_What is needed_
Every line from the first in the listing below to the line containing "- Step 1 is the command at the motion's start" is to be repeated exactly, and no line past it.

--------------------------------

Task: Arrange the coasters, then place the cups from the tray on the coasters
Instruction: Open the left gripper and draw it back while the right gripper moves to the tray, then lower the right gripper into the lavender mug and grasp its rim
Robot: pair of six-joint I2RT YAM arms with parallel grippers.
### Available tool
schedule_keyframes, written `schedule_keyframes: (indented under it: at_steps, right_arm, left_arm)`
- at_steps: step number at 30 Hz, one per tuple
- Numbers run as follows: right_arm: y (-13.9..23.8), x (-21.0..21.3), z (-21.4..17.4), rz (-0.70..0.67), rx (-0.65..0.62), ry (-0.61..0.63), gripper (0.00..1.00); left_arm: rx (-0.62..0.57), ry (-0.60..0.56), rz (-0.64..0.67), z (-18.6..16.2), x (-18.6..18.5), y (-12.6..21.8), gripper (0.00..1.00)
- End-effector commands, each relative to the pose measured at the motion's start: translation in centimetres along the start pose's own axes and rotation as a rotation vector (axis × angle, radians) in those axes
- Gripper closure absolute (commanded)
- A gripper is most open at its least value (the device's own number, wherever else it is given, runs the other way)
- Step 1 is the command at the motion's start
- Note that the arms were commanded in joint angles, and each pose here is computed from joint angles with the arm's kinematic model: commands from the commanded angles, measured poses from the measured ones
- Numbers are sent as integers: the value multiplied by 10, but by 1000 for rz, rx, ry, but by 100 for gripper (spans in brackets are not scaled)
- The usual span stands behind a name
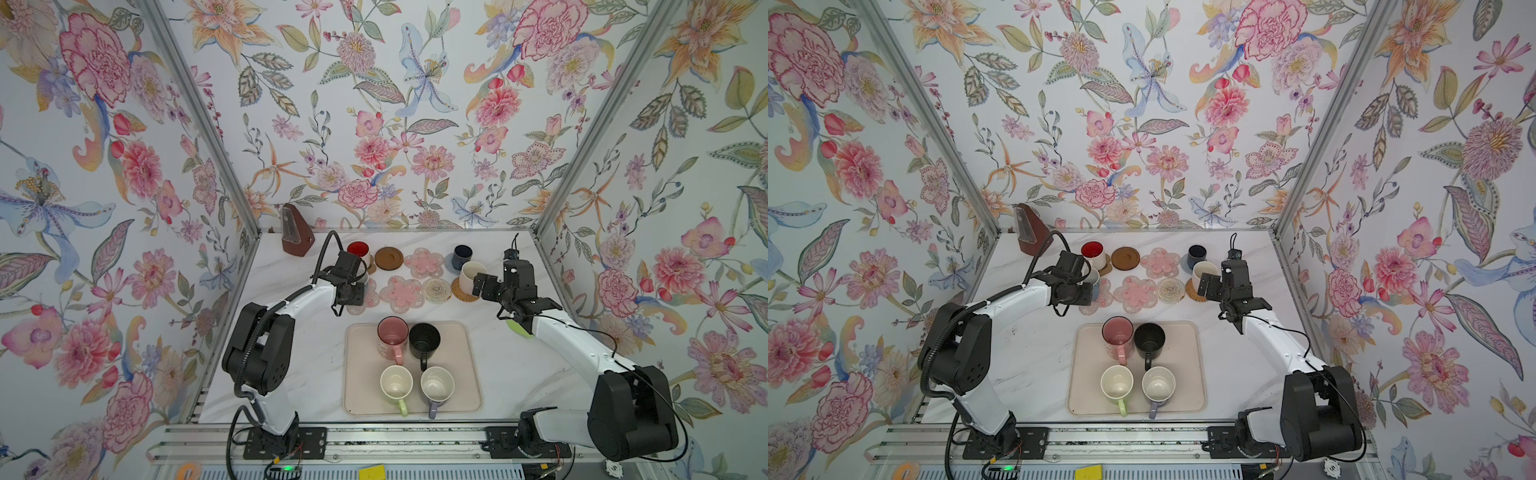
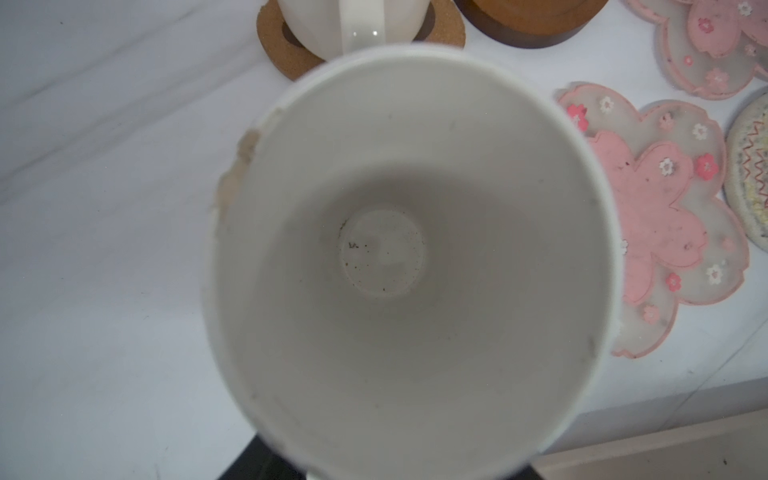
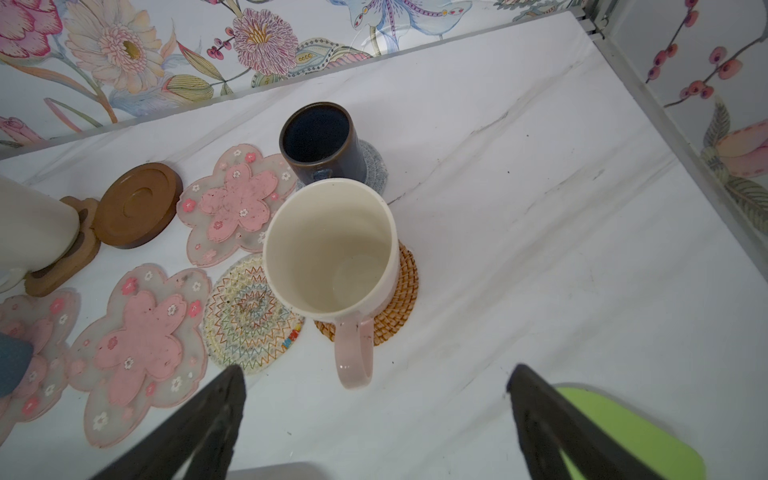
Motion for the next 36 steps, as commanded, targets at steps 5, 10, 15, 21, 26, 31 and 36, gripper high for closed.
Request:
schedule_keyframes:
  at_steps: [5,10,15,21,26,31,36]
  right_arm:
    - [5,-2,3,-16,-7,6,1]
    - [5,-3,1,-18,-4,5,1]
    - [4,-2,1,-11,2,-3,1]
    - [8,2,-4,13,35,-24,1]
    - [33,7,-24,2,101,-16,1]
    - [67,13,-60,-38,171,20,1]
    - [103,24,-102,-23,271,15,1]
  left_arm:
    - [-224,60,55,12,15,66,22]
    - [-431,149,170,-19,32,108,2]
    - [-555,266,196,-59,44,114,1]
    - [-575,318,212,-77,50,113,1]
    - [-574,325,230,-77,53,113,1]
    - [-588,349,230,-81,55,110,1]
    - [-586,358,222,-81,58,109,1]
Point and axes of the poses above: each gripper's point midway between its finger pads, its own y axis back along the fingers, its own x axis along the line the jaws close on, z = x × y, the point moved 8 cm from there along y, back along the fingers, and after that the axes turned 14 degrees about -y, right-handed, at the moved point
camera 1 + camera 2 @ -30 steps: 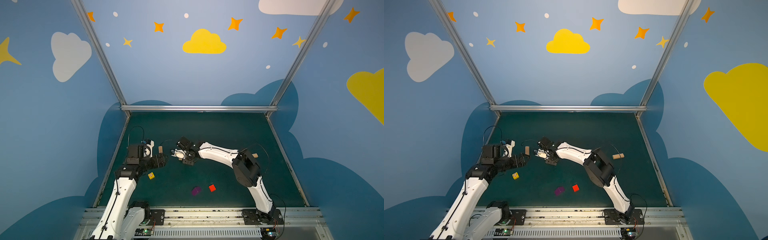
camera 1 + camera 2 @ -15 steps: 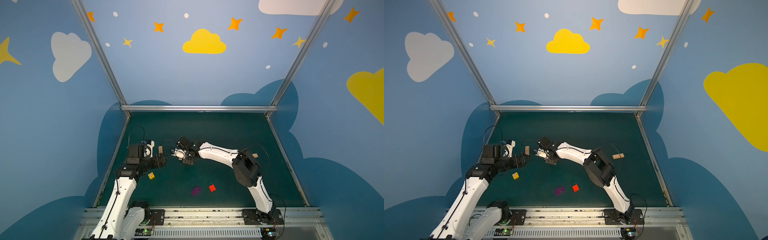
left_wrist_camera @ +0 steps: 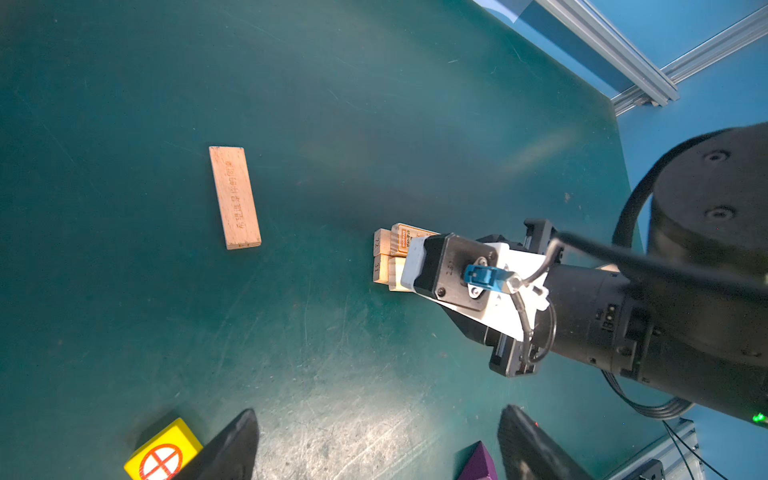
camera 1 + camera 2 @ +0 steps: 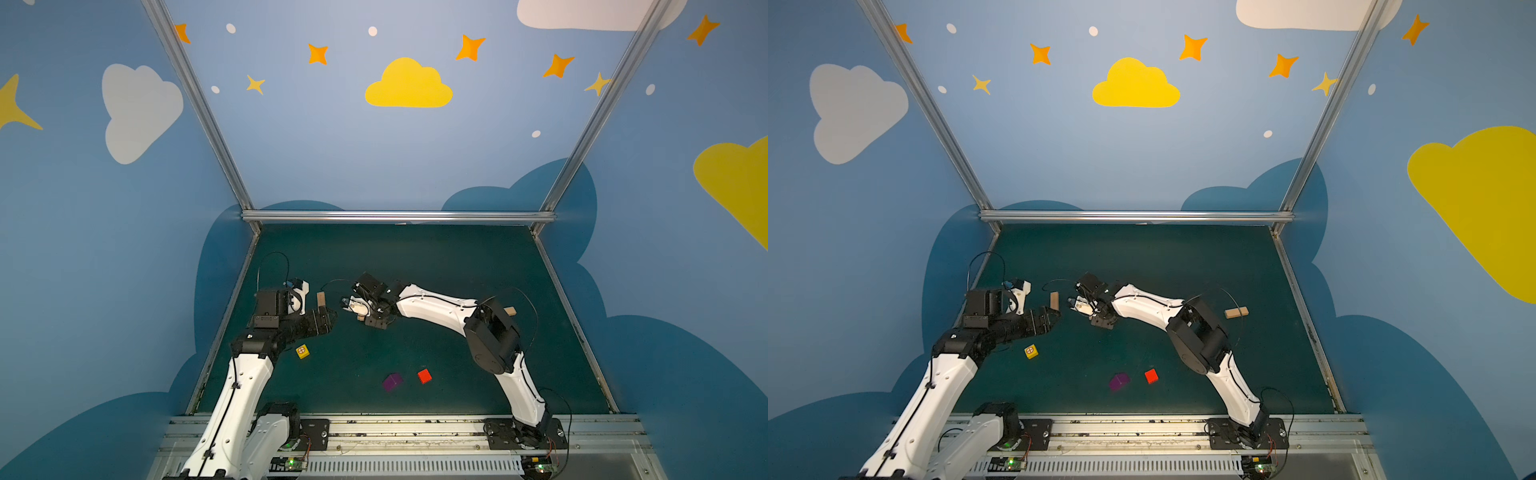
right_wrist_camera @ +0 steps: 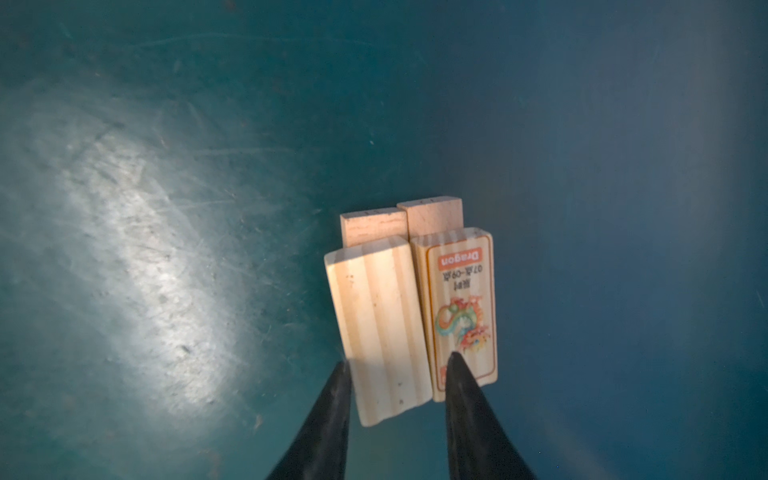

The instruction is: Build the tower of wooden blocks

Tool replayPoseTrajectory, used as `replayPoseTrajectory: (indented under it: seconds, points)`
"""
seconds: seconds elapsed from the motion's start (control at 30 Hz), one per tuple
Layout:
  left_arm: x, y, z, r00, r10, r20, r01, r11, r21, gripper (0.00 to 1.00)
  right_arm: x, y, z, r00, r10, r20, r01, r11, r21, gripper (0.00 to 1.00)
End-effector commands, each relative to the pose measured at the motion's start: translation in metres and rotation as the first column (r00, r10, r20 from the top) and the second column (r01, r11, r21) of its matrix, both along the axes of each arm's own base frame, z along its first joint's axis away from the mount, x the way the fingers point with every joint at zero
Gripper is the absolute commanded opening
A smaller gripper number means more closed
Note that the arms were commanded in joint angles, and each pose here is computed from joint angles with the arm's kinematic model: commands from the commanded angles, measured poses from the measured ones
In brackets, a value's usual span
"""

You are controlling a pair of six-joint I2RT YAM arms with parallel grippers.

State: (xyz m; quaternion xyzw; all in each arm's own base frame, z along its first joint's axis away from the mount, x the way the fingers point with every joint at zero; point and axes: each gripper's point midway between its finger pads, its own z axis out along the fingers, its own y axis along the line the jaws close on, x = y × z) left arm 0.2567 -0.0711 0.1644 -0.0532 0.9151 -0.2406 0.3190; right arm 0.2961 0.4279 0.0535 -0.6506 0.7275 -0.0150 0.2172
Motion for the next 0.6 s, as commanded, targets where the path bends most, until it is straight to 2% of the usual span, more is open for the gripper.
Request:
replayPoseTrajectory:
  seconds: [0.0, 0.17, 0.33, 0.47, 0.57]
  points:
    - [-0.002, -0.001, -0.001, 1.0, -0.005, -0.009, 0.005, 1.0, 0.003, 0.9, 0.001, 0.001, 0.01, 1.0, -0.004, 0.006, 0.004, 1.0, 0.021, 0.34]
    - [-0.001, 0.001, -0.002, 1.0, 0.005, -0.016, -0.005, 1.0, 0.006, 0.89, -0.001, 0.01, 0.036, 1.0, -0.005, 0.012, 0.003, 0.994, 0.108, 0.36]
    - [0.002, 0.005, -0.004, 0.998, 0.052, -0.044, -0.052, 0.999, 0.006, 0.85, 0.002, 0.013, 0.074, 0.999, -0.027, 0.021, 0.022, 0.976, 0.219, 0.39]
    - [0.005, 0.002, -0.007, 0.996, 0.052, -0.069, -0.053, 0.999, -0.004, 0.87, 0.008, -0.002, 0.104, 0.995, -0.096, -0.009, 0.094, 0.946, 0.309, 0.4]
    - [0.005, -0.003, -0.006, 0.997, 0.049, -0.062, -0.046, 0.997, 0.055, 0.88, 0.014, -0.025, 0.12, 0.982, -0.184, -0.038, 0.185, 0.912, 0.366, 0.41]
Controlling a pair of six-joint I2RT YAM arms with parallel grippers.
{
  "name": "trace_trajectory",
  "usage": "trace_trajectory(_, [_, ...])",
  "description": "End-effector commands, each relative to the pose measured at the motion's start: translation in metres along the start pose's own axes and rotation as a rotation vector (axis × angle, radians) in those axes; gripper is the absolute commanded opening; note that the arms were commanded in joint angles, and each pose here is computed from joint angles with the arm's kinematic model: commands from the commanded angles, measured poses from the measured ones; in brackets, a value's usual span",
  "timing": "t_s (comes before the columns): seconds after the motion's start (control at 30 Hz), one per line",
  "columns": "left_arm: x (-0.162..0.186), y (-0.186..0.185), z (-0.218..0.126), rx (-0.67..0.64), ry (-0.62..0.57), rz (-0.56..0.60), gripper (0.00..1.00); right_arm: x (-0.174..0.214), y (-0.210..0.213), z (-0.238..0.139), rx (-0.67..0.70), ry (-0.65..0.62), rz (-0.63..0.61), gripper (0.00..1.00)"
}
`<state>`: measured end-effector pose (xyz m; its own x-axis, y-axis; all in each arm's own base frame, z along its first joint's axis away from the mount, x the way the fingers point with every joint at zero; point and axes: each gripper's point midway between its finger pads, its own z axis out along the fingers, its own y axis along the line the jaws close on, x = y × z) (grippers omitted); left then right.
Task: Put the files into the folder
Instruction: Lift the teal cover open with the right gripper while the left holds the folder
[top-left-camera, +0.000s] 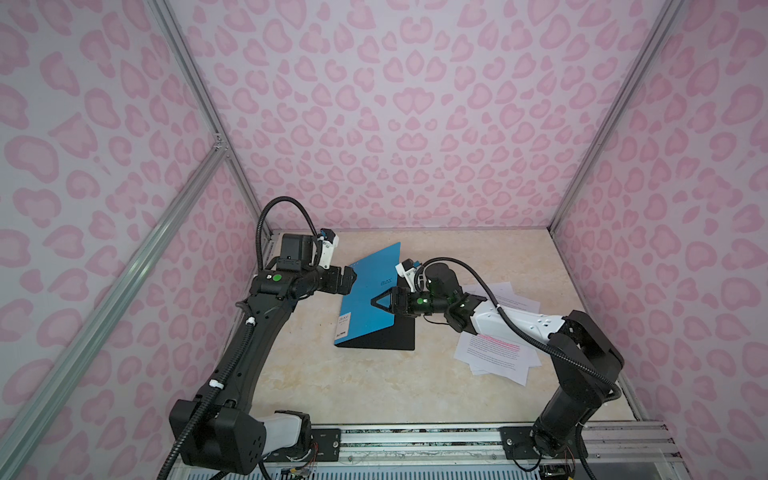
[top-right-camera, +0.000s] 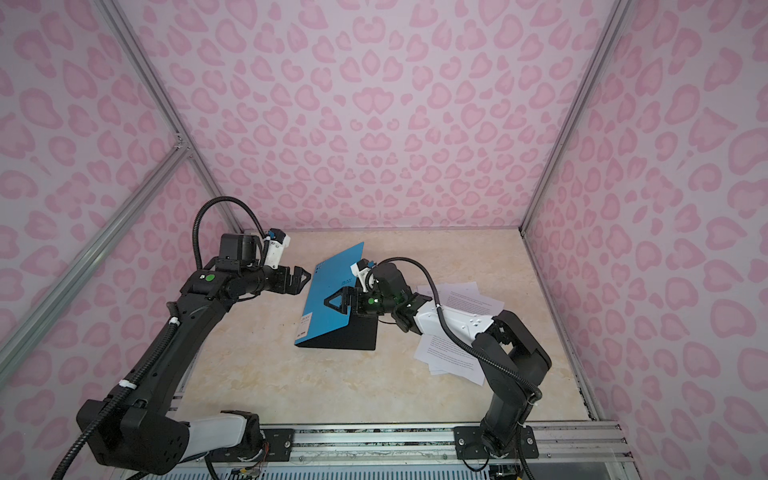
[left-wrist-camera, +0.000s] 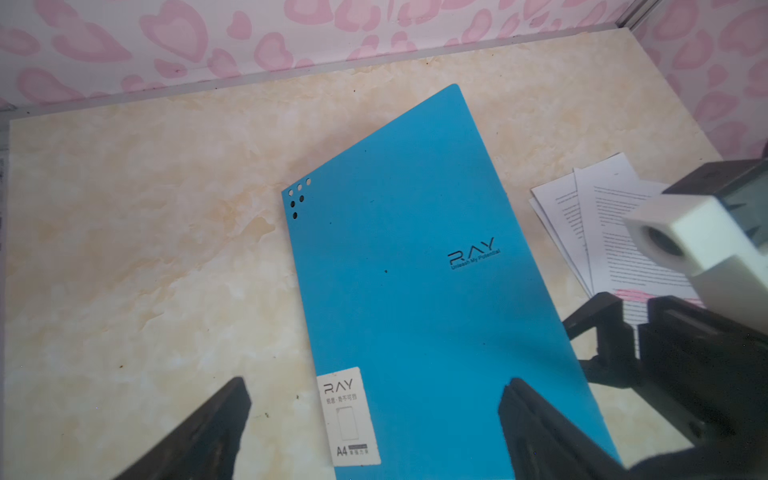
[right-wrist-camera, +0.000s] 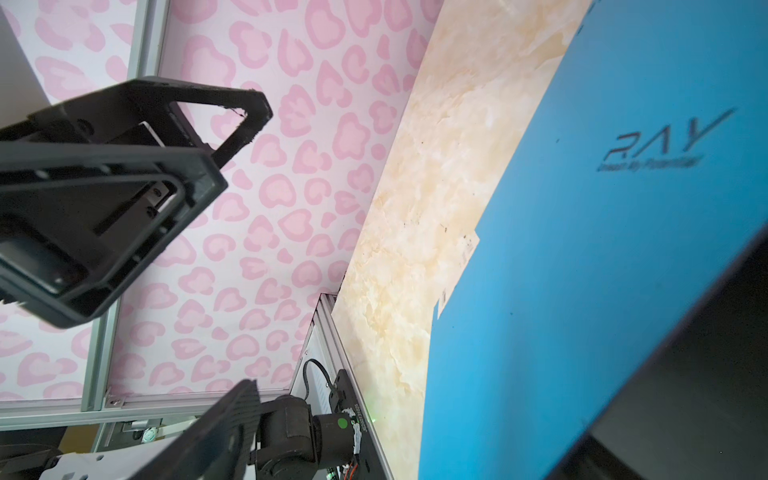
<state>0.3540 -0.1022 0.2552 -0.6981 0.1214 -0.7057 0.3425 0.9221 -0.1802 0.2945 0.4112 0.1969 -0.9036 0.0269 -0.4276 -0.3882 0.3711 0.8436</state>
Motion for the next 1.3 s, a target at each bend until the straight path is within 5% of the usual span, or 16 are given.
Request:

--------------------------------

_Answer_
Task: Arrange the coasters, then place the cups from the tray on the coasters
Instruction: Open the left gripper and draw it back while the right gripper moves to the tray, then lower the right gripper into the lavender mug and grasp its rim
Robot: pair of six-joint I2RT YAM arms with parallel grippers.
### Available tool
schedule_keyframes, written `schedule_keyframes: (indented under it: at_steps, right_arm, left_arm)`
- at_steps: step number at 30 Hz, one per tuple
- Numbers run as follows: right_arm: y (-13.9..23.8), x (-21.0..21.3), z (-21.4..17.4), rz (-0.70..0.67), rx (-0.65..0.62), ry (-0.61..0.63), gripper (0.00..1.00); left_arm: rx (-0.62..0.57), ry (-0.60..0.56), rz (-0.64..0.67), z (-18.6..16.2), x (-18.6..18.5), y (-12.6..21.8), gripper (0.00..1.00)
- End-effector commands, each relative to the pose measured at the motion's start: translation in centimetres along the start pose's own axes and rotation as a rotation vector (axis × angle, radians) in those axes
- Gripper closure absolute (commanded)
- A gripper is most open at its least value (the device's own number, wherever else it is given, runs the other way)
- Step 1 is the command at the motion's start

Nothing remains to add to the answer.